Сегодня вечером в 20.30 в Театре на Елисейских Полях выступает молодой российский пианист Николай Луганский. В программе - произведения Моцарта, Шопена и Чайковского.
Открытием последнего Фестиваля "Ля Рок д' Антерон" (La Roque-d'Antheron), Мекки международного фортепьянного искусства, стал русский пианист Николай Луганский. Вместе с Аркадием Володос (Arcadi Volodos), Элен Гримо (Helene Grimaud) и Лейф Ов Андснес (Leif Ove Andsnes), он вошел в десятку самых перспективных музыкантов своего поколения. Благодаря технике, глубине и четкости исполнения произведения Рахманинова, исполнявшиеся им на Радио Франс, обретают особое звучание. Некоторые даже видят в его игре особенности, которые были присущи игре Рихтера, Моисевича и Горовица. Но Луганскому удается сделать так, чтобы слушатели обращали внимание не на его мощное, виртуозное и элегантное исполнение, а на тонкое чувство динамики, звуковую гамму и на фантастический кантабиле в "Этюдах" Шопена. Речь идет о правильном прочтении цикла, в котором существует реальная взаимосвязь между пьесами. Произведение в исполнении Луганского воспринимается совершенно необычно.
- Кто были вашими кумирами?
- Я ощущаю гениальность и силу в произведениях Бетховена, Шопена, Рахманинова. Редко - в джазовых произведениях, за исключением Жобима. Еще реже в поп музыке, но это не относится к Уитни Хьюстон и Фредди Меркьюри. Эта музыка обращается к массам, а классическая - к одному человеку. Пианист переходит в его распоряжение, в каждой ноте он пытается соединить идеальный слух и правильное распределение энергетических импульсов.
- Ваш преподаватель Татьяна Николаева сказала перед смертью, что Вы - пианист завтрашнего дня.
- Мы вместе давали концерты камерной музыки. Она много играла Баха; я не сразу понял, что Бах очень гуманный, а не только интеллигентный, терпеливый. Романтичный, если хотите. Теперь когда я исполняю Баха, то не могу включить в эту же программу произведения других композиторов. Он завершает целую эпоху. Между ним и Гайдном такая же огромная дистанция, как между Гайдном и Шуманом.
- "Бах не только интеллигентный": это намек на Гленна Гульда?
- Я нахожу его интересным, но не трогательным. Он видит Баха всегда одинаковым. Оставаясь одной из самых цельных личностей в истории, он олицетворяет для такого русского как я образ западного интеллектуала. Я предпочитаю слушать компакт-диски Рахманинова, самого великого пианиста столетия. Я люблю эту эпоху виртуозности, например, Моисевича или Бузони. Помимо этого таланта, Рахманинов был гением композиции.
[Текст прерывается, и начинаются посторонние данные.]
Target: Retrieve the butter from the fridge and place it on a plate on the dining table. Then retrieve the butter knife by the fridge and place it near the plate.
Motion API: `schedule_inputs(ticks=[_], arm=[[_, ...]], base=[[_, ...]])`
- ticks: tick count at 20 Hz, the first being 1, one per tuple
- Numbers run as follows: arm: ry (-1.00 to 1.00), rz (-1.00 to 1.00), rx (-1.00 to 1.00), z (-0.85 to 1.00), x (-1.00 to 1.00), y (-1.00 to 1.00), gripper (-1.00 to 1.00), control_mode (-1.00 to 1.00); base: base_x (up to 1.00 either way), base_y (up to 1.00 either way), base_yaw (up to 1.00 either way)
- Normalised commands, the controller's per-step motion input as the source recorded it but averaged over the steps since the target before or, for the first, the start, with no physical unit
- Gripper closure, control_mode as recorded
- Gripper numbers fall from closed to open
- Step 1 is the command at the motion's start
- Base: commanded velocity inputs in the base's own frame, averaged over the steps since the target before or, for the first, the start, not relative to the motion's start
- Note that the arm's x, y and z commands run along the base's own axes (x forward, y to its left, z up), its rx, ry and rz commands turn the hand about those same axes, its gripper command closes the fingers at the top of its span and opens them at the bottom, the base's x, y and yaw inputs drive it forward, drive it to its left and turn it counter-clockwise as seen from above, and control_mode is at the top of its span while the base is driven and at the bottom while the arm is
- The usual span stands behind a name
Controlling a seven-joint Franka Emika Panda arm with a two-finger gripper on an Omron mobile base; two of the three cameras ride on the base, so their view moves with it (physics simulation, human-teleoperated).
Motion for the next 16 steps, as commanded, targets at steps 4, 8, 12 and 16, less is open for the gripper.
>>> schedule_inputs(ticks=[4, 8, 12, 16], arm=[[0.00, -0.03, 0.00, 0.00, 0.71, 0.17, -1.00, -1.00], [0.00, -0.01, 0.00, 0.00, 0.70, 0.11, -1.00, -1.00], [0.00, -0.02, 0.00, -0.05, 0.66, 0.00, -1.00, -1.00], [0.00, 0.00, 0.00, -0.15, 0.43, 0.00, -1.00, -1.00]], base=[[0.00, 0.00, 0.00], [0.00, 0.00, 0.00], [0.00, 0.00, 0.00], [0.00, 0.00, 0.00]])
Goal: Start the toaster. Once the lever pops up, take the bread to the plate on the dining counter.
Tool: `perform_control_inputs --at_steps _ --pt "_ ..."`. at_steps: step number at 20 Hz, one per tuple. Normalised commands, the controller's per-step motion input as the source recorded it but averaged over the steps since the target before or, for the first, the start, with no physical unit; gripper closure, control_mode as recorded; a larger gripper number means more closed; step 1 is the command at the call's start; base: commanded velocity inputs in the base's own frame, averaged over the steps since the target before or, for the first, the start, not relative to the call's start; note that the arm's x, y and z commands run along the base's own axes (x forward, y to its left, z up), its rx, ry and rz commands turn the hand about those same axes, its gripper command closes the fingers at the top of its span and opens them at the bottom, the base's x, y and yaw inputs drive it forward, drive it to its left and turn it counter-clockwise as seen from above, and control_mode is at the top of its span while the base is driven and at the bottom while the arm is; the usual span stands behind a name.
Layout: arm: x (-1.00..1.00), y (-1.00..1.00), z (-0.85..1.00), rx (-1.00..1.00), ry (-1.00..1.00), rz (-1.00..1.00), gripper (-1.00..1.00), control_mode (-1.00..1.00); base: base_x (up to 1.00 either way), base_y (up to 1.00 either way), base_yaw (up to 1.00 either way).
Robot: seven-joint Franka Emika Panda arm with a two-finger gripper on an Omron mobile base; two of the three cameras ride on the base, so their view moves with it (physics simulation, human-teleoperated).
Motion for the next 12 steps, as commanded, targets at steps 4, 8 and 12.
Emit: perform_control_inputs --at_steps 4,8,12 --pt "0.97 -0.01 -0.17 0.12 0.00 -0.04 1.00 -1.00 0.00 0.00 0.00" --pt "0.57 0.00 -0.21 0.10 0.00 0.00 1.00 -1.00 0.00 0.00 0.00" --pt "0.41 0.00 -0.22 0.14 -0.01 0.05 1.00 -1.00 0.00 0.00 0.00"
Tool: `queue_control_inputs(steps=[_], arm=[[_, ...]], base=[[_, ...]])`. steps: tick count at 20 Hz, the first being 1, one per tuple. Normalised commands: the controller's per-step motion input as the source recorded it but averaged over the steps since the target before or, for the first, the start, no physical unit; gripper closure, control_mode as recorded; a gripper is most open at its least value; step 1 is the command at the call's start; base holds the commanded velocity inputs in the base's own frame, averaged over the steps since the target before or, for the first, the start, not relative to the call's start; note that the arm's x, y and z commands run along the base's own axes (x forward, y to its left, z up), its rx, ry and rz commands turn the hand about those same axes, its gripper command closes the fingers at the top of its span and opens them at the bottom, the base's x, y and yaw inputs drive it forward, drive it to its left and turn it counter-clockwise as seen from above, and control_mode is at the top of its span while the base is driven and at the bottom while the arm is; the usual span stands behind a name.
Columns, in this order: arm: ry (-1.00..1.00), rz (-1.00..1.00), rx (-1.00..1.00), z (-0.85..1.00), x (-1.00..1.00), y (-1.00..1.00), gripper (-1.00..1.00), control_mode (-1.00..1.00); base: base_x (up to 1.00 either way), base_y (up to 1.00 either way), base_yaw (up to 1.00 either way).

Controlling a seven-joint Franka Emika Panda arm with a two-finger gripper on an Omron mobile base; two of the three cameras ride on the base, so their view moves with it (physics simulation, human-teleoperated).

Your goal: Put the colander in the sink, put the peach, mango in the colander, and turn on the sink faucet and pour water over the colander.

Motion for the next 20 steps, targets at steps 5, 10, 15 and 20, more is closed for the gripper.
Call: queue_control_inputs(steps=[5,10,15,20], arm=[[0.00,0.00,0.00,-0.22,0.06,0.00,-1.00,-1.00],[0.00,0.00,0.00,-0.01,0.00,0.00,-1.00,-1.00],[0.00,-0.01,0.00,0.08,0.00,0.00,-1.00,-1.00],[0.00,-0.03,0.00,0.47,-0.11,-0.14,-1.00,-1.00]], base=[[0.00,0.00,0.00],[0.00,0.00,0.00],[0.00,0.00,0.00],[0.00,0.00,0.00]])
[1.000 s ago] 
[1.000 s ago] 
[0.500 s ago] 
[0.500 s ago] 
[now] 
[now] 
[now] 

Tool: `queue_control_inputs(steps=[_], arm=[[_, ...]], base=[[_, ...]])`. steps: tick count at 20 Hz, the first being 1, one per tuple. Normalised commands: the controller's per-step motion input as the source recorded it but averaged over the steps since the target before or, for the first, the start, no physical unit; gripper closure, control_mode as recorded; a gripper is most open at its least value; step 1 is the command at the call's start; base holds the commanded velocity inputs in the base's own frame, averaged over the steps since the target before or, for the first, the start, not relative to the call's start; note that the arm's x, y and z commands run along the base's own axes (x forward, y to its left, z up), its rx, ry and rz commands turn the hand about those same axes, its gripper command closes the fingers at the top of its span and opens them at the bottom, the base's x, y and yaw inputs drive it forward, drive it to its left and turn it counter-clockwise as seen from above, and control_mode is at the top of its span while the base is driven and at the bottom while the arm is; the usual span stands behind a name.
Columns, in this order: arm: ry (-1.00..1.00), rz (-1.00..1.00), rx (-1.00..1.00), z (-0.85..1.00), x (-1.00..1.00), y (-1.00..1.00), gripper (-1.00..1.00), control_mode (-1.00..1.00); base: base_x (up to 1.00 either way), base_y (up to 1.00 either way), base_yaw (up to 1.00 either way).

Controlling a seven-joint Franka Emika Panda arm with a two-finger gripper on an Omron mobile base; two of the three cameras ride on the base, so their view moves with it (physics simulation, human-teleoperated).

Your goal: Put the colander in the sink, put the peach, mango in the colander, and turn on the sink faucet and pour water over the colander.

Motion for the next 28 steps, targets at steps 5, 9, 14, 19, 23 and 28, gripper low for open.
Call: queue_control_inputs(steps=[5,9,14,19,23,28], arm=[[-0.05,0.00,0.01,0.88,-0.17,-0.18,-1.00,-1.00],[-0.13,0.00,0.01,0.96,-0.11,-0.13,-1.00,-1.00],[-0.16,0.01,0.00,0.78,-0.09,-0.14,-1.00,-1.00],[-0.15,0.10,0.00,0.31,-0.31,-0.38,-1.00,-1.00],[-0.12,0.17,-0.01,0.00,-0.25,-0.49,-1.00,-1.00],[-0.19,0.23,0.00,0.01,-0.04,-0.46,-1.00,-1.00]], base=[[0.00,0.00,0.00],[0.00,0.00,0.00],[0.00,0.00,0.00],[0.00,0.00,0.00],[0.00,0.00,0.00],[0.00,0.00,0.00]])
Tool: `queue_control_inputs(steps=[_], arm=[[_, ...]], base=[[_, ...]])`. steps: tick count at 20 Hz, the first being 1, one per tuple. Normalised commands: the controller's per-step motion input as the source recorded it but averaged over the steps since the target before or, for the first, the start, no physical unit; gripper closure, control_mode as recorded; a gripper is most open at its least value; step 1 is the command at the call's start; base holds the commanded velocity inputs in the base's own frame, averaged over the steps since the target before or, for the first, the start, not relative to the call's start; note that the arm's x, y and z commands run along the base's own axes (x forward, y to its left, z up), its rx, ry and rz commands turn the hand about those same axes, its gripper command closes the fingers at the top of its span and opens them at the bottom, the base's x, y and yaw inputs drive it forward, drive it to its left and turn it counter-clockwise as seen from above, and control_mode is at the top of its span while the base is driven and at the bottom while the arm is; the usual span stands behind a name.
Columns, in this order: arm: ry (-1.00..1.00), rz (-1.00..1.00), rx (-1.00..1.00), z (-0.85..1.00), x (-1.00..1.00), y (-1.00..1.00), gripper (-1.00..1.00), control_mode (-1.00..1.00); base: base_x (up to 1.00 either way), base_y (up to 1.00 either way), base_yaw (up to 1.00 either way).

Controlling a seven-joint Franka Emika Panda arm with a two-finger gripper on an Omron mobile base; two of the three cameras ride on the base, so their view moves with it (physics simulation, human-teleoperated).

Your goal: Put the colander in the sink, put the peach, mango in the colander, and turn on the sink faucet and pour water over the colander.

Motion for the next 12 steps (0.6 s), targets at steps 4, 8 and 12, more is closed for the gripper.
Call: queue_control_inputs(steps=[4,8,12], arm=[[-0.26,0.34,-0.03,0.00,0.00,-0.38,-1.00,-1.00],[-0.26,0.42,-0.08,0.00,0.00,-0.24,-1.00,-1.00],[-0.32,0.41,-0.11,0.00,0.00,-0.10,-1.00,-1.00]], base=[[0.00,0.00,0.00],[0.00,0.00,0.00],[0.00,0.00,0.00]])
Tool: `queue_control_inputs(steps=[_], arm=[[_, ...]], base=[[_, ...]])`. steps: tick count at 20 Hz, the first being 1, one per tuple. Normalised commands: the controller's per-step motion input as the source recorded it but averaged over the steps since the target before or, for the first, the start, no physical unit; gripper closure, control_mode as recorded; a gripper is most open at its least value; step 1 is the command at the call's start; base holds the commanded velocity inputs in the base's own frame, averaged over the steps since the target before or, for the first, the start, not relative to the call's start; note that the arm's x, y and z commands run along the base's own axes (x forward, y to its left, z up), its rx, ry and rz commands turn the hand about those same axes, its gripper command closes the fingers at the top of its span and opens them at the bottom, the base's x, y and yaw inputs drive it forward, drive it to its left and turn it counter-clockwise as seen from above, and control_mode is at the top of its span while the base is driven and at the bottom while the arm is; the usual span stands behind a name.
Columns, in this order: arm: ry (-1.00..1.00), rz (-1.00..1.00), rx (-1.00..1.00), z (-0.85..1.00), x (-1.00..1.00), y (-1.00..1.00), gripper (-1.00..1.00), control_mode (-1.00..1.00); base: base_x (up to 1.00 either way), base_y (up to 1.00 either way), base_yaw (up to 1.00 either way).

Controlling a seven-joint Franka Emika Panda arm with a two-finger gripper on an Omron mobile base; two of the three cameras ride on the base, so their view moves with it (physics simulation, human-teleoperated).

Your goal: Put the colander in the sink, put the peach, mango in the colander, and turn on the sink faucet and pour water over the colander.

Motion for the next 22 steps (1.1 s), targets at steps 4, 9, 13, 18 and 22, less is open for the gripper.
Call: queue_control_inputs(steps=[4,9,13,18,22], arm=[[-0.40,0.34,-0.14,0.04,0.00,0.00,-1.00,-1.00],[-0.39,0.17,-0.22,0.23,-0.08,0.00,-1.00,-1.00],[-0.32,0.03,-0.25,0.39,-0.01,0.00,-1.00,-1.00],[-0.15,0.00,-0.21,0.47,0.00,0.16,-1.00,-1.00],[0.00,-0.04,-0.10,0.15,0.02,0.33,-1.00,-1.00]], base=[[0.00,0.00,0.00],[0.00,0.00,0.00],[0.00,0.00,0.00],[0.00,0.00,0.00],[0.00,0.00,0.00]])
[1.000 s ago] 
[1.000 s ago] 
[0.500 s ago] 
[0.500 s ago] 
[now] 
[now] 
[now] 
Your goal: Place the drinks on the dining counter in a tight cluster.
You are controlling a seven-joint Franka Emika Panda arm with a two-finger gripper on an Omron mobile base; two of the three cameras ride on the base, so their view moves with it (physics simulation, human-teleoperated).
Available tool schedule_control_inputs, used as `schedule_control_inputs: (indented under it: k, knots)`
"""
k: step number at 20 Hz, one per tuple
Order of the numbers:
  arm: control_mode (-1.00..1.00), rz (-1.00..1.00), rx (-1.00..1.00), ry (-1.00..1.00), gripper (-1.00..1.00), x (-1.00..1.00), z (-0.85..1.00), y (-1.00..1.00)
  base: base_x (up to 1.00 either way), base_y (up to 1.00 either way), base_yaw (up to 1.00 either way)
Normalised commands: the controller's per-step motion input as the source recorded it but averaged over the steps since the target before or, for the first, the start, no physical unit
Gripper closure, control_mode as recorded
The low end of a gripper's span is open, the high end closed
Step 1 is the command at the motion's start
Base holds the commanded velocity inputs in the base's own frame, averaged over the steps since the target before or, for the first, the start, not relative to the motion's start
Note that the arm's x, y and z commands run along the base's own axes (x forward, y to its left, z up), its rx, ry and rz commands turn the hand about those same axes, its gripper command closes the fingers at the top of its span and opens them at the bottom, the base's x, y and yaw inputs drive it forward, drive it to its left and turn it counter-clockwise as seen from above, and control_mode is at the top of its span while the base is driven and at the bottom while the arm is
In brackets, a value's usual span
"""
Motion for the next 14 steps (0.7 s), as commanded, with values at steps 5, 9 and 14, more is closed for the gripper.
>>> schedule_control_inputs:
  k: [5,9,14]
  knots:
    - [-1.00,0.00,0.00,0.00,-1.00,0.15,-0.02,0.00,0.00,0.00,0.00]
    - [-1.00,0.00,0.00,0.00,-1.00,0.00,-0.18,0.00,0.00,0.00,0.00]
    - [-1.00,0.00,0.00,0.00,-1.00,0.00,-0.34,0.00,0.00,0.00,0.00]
Каждая нота его произведений была насыщена духовностью и поэтикой. Потом я научился любить Микеланджели, Раду Лупу и Нельсона Фрейра (Michelangeli, Radu Lupu, Nelson Freire). Но существует гораздо меньше слов, чем возможных комбинаций звуков, позволяющих понять музыку.
- Некоторые сравнивают вас с Кортотом, еще никому не удалось с 1933 года лучше исполнить произведения Шопена?
- Невозможно играть так же, как Кортот. Другое время, другие инструменты, другие условия записи. Тем не менее, я ощущаю себя консерватором. Некоторые произведения, например, Моцарта или Шопена, не требуют объяснений. Они обращаются непосредственно к Вам, несмотря на то, что они известны миллионам людей. Вот почему, во время их исполнения, нельзя допускать ни малейших технических неточностей.
- С какими дирижерами вы любите давать концерты?
- С Плетневым, поскольку он сам пианист, и знает все произведения, которые я играю. Мне нужно, чтобы дирижеры были партнерами. Мне нравилась грациозность Нагано. Я обожаю Карлоса Клебера и Светланова, но они слишком значительные фигуры.